⟨

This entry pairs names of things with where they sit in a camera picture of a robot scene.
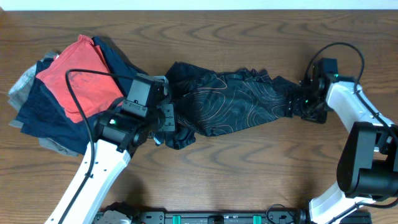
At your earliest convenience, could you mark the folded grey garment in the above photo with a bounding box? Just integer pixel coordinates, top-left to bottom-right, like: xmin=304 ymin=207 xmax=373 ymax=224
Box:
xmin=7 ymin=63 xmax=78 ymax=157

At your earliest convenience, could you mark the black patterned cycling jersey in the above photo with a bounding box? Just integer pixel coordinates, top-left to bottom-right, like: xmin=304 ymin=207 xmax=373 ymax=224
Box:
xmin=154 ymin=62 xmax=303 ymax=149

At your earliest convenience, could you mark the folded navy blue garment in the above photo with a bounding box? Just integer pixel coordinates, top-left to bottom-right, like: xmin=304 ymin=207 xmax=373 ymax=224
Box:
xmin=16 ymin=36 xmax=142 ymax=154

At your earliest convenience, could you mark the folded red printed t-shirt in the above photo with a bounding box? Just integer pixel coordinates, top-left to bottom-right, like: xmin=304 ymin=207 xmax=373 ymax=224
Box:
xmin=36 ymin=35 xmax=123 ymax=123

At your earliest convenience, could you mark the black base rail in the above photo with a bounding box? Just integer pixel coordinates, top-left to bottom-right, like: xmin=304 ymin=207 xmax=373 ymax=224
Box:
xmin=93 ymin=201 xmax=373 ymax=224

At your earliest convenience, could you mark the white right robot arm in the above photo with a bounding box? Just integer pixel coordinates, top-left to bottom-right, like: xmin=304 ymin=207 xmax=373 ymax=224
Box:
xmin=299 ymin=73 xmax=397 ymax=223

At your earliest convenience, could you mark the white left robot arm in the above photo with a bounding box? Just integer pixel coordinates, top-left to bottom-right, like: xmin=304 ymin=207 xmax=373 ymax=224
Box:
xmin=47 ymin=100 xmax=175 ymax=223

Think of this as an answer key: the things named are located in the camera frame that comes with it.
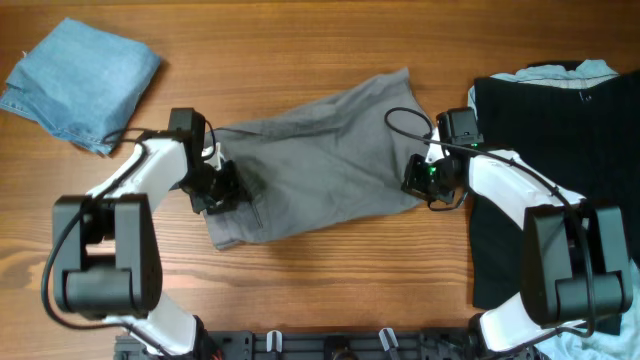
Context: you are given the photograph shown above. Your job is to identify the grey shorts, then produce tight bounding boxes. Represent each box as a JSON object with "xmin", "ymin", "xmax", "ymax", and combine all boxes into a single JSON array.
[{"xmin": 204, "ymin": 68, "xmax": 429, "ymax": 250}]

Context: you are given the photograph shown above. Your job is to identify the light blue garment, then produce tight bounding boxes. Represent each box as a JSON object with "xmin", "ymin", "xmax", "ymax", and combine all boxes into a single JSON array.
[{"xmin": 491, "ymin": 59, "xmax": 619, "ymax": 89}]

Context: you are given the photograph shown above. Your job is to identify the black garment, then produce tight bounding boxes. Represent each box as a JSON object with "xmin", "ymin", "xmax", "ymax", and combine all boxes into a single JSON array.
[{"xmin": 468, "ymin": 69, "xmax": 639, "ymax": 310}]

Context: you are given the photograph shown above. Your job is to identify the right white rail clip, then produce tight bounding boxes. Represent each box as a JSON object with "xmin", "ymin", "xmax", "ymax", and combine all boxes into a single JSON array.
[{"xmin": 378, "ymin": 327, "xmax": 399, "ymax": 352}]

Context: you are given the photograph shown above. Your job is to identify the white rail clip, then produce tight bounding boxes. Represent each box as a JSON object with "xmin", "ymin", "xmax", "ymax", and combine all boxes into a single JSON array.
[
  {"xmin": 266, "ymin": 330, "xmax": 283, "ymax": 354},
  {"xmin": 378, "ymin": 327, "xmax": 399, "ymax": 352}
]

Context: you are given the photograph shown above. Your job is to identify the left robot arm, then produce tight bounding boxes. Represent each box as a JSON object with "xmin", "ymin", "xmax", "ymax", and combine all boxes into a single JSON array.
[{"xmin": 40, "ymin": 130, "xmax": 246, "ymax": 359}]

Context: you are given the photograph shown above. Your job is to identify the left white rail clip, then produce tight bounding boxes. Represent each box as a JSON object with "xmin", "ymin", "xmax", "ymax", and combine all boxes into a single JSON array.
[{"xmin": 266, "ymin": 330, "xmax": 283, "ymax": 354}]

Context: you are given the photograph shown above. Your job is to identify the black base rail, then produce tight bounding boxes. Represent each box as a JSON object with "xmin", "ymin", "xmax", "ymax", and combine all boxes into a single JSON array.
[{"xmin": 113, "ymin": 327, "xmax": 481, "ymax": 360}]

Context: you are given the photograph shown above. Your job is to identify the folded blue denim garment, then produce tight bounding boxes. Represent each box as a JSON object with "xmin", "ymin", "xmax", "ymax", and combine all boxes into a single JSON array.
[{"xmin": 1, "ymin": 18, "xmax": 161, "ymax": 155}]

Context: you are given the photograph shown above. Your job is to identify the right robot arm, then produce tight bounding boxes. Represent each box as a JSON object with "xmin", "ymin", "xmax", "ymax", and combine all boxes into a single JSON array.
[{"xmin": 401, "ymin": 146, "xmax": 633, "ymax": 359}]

⟩
⟨

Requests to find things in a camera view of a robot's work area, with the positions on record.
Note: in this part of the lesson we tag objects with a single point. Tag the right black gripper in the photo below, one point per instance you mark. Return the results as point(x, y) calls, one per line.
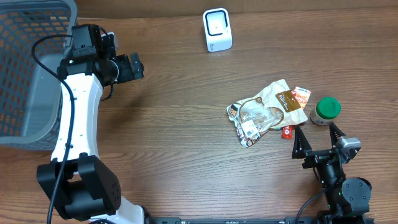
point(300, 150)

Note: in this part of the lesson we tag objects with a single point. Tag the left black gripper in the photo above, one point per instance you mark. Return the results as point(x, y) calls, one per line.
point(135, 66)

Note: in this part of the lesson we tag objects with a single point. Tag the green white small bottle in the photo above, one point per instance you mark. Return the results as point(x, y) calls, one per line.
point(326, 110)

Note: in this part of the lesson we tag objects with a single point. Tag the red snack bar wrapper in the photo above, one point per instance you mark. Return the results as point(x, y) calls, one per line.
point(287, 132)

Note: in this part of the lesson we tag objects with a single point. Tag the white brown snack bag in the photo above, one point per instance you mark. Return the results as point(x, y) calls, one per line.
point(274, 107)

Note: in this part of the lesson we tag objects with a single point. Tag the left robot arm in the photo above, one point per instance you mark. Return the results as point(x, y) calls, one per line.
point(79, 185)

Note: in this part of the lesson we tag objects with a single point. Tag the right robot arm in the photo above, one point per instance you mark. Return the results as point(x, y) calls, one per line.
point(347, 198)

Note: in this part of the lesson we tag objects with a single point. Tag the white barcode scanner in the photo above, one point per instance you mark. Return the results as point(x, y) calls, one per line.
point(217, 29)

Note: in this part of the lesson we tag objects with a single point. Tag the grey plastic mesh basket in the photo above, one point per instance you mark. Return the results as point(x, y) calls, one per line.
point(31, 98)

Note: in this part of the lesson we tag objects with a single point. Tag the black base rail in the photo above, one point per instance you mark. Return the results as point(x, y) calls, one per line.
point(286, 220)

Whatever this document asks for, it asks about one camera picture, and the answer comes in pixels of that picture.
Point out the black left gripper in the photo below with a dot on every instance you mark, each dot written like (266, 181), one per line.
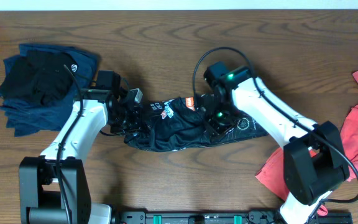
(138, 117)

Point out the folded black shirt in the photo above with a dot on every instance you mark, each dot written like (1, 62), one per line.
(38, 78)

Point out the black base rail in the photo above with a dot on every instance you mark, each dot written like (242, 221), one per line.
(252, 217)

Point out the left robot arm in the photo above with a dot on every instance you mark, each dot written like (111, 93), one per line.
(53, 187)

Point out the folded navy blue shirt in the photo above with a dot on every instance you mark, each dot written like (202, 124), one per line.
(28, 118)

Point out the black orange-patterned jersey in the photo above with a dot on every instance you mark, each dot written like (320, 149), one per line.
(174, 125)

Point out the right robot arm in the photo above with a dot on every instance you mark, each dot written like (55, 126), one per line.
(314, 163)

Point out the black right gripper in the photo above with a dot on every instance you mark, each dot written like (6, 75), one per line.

⟩

Your task is to list each line of the records with the word "comes".

- Response area
Think of this as an answer key: the things named are located in the camera frame that comes with it.
Whatever this document asks for, it asks about one camera picture, and the answer comes in pixels of that picture.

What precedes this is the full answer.